Before I have a chance to respond to that, he turns back to me. "I'm sorry. I get all sad and lonely at night and then I think dumb things." He yawns. "Let's go back to sleep, I think I'm tired enough."

But he doesn't move.

After a minute he notices I'm still looking at him. "Oh! I'll go back to my bed. Ha. Are you looking at me weird? I really can't see in the dark. Like, at all."

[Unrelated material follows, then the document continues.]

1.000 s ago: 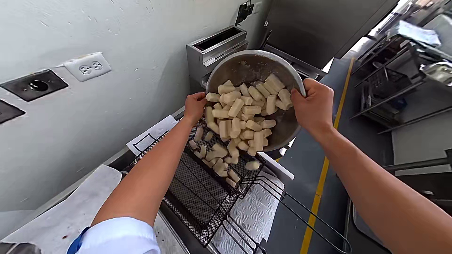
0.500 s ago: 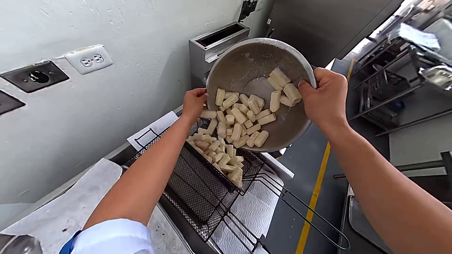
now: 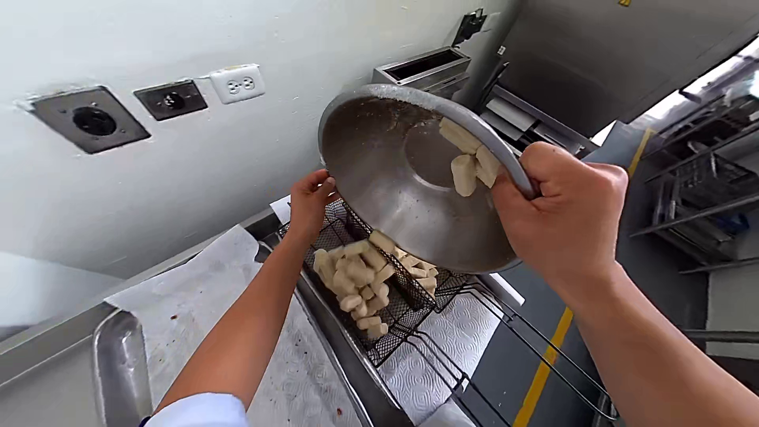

I chuckle. "Just stay here. Life gets so much better when you stop worrying about looking gay."

"I-is that okay?"

"Yes. Come on, girls share beds all the time, I shouldn't have to make you sleep on the floor when my bed has room."

He smiles a bit and pulls the sheet over himself, curling into a little ball. "If you say so."

"'Kay. Night. Love you."

"I love you too."

He presses his foot against mine and leaves it there the whole night, barely moving his body an inch. I didn't mean to tell him I loved him, just then. But I see no reason to make it into some dramatic declaration of friendship when he returned it so easily.

I mean, what else could I say?

Best friends are supposed to love each other.